GOOD FACE. By Frank Luther Mott. 300 
(From The Midland) 
MASTER OF FALLEN YEARS. By Vincent O'Sullivan. 321 (From 
The Smart Set) 
THE SHAME DANCE. By Wilbur Daniel Steele. 337 (From Harper's 
Magazine) 
KINDRED. By Harriet Maxon Thayer. 362 (From The Midland) 
SHELBY. By Charles Hanson Towne. 386 (From The Smart Set) 
THE WALLOW OF THE SEA. By Mary Heaton Vorse. 401 (From 
Harper's Magazine) 
THE YEARBOOK OF THE AMERICAN SHORT STORY, 
OCTOBER, 1920, TO SEPTEMBER, 1921 419 
Addresses of American and English Magazines Publishing Short 
Stories. 421 
The Biographical Roll of Honor of American Short Stories. 424 
The Roll of Honor of Foreign Short Stories in American Magazines. 
428
The Best Books of Short Stories: A Critical Summary. 430 
Volumes of Short Stories Published in the United States: An Index. 437 
Volumes of Short Stories Published in England and Ireland Only. 440 
Volumes of Short Stories Published in France. 442 
Articles on the Short Story: An Index. 443 
Index of Short Stories in Books. 457 
I. American Authors. 458 
II. English and Irish Authors. 461 
III. Translations. 463 
Magazine Averages. 466 
Index of Short Stories Published in American Magazines. 469 
I. American Authors. 471 
II. English and Irish Authors. 500 
III. Translations. 505 
 
INTRODUCTION 
I was talking the other day to Alfred Coppard, who has steered more 
successfully than most English story writers away from the Scylla and 
Charybdis of the modern artist.
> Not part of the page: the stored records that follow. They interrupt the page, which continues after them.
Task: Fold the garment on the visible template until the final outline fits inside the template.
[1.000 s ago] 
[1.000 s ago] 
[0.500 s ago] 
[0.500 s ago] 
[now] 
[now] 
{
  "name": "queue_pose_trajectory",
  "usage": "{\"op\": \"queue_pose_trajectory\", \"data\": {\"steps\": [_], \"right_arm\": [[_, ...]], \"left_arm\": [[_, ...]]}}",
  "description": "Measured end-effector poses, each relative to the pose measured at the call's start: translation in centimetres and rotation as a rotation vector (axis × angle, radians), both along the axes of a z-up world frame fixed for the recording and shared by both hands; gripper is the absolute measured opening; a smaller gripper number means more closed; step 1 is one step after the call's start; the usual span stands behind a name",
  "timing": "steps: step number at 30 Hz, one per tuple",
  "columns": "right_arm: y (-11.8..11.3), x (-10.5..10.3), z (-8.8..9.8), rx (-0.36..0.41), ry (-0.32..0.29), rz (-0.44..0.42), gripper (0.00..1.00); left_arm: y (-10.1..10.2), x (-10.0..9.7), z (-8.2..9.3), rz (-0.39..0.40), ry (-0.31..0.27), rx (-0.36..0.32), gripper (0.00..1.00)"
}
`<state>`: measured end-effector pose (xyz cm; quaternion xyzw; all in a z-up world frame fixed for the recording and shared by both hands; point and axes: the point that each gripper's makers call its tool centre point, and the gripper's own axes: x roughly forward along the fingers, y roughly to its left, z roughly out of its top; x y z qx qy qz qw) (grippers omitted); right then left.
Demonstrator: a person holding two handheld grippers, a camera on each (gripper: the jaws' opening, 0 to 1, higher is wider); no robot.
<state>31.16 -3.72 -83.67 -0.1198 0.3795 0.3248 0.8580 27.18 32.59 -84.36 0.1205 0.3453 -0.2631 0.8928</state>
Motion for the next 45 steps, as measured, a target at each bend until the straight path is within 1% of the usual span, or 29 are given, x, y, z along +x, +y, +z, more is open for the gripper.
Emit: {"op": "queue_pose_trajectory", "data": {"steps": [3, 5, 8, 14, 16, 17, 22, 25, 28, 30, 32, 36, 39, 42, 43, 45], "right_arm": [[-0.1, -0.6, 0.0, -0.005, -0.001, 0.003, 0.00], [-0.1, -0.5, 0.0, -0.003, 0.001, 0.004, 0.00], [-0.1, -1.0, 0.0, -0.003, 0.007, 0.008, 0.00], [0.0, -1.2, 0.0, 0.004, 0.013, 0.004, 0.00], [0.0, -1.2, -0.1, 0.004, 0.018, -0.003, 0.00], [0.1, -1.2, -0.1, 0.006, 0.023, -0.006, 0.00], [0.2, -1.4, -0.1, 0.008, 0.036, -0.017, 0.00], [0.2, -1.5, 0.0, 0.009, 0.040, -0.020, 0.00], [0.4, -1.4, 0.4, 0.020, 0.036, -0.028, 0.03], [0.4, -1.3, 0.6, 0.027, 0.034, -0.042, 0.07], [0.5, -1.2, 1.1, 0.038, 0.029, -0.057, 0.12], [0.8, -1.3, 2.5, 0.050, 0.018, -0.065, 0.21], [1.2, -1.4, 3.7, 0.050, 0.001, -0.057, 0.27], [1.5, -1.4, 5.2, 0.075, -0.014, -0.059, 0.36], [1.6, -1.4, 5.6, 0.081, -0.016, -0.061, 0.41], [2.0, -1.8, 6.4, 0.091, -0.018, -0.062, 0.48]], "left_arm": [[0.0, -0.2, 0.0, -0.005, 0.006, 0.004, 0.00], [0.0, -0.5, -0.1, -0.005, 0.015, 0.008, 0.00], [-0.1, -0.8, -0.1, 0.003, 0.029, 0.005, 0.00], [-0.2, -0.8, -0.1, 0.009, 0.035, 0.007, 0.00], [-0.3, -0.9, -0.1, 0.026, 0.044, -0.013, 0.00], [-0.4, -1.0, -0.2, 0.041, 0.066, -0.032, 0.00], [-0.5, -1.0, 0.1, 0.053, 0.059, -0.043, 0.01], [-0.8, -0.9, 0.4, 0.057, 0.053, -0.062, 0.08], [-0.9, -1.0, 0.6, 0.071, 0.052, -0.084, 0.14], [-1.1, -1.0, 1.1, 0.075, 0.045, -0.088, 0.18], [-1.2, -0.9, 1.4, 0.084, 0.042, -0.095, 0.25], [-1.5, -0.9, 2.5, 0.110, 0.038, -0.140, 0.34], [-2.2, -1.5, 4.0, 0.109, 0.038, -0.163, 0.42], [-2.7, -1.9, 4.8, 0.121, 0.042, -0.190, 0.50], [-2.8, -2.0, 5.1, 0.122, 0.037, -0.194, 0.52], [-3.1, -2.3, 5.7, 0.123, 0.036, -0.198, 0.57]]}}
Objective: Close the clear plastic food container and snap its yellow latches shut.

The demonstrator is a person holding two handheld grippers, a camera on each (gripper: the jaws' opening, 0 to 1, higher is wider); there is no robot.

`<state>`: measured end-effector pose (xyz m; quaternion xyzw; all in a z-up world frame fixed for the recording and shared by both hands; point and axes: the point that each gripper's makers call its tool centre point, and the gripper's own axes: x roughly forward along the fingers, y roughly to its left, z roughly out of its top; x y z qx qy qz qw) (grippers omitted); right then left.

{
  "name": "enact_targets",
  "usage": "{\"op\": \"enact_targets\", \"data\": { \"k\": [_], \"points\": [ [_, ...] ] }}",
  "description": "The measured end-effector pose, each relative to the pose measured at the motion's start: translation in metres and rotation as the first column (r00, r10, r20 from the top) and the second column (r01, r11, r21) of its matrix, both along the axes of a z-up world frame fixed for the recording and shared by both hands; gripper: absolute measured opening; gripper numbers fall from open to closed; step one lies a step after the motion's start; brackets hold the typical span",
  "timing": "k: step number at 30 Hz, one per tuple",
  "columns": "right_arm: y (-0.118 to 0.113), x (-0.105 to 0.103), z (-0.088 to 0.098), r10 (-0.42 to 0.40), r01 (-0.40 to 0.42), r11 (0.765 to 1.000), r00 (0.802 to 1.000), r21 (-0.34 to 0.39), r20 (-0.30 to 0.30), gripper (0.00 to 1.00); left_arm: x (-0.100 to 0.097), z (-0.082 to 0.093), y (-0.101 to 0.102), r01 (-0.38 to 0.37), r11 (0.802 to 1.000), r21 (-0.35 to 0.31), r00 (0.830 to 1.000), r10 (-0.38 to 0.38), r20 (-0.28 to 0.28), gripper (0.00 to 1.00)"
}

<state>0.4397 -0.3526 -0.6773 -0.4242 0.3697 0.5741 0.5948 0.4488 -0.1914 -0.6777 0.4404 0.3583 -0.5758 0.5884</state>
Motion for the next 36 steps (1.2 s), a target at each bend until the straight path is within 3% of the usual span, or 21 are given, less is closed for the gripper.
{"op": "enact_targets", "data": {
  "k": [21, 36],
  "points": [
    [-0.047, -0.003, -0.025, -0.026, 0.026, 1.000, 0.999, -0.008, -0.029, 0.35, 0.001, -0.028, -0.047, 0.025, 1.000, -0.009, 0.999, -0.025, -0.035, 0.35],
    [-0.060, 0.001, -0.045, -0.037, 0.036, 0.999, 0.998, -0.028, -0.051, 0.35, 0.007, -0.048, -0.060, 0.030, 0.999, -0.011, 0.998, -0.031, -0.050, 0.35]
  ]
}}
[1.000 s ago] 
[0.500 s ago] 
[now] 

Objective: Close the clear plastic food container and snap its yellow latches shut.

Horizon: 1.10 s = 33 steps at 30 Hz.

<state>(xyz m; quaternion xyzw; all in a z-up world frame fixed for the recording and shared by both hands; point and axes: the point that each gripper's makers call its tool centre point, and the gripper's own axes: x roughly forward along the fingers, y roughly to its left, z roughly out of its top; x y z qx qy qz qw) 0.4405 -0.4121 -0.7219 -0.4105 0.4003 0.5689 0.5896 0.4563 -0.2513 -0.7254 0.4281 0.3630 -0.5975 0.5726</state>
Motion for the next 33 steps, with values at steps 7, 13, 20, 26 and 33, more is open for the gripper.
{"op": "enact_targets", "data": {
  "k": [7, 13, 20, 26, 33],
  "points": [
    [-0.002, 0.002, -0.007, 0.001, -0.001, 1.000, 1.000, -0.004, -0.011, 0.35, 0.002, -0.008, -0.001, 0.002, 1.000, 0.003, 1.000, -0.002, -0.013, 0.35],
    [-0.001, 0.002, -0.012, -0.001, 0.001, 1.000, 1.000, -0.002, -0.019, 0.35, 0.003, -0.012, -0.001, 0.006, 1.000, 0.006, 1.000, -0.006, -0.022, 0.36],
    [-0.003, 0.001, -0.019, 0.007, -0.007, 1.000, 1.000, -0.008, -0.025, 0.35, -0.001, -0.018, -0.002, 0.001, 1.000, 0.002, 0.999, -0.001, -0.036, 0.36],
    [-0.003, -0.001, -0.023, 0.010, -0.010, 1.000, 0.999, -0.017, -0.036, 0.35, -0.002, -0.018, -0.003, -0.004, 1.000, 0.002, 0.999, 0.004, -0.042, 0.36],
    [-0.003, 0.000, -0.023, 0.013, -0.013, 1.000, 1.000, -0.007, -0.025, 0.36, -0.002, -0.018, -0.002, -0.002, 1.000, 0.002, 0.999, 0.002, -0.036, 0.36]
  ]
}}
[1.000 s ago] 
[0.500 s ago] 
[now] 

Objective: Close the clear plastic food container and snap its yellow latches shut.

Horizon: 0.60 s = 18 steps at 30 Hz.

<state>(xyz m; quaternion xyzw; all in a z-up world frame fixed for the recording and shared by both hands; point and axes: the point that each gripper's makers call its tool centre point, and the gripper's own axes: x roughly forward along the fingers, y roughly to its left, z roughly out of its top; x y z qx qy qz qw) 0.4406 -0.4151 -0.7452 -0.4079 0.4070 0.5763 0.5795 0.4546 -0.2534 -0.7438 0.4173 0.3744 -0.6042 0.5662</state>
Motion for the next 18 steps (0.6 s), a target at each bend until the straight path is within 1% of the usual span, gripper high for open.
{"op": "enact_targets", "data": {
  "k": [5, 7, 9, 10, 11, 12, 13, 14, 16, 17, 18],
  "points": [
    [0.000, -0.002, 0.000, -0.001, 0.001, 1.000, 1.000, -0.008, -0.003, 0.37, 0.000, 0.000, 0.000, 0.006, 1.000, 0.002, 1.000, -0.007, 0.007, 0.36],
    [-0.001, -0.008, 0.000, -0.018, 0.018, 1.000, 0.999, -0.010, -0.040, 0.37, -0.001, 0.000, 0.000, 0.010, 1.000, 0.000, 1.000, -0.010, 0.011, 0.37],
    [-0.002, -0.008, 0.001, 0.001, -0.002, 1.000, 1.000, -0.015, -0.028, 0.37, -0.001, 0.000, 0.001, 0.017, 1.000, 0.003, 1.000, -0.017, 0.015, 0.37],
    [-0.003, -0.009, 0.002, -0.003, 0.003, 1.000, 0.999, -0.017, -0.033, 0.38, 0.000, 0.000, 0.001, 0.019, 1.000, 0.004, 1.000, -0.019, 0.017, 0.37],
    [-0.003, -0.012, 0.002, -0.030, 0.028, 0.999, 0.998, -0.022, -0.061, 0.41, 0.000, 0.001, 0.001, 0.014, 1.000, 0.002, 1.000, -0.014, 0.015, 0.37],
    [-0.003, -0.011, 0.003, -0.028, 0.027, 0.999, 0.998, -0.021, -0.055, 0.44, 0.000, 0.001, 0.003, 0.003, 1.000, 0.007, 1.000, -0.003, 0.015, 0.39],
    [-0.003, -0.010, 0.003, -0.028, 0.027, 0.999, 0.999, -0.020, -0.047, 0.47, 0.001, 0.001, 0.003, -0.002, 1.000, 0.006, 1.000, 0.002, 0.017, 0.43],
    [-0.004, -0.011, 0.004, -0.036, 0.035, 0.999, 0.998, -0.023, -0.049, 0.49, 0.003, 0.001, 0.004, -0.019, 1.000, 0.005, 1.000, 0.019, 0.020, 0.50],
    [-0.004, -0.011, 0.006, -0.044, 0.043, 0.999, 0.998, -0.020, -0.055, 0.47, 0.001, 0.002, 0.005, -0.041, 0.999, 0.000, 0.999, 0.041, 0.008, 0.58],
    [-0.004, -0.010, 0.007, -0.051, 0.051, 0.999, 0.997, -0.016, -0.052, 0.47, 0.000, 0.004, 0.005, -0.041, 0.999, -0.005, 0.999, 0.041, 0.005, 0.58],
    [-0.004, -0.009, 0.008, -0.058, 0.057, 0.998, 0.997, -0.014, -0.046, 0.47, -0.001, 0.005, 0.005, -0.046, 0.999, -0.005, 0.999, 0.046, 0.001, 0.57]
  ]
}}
He told me that he had been reading 
several new novels and volumes of short stories by contemporary 
American writers with that awakened interest in the civilization we are 
framing which is so noticeable among English writers during the past 
three years. He asked me a remarkable question, and the answer which 
I gave him suggested certain contrasts which seemed to me of basic
importance for us all. He said: "I have been reading books by 
Sherwood Anderson, Waldo Frank and Ben Hecht and Konrad 
Bercovici and Joseph Hergesheimer, and I can see that they are 
important books, but I feel that the essential point to which all this 
newly awakened literary consciousness is tending has somehow subtly 
eluded me. American and English writers both use the same language, 
and so do Scotch and Irish writers, but I am not puzzled when I read 
Scotch and Irish books as I am when I read these new American books. 
Why is it?" 
I had to think for a moment, and then the obvious answer occurred to 
me. I told him that I thought the reason for his moderate bewilderment 
was due to the fact that the Englishman or the Scotchman or the 
Irishman living at home was writing out of a background of racial 
memory and established tradition which was very much all of one piece, 
and that all such an artist's unspoken implications and subtleties could 
be easily taken for granted by his readers, and more or less thoroughly 
understood, because they were elements in harmony with a tolerably 
fixed and ordered world. 
I added that this was more or less true of the American writer up to a 
date roughly coinciding with that of the Chicago World's Fair in 1892. 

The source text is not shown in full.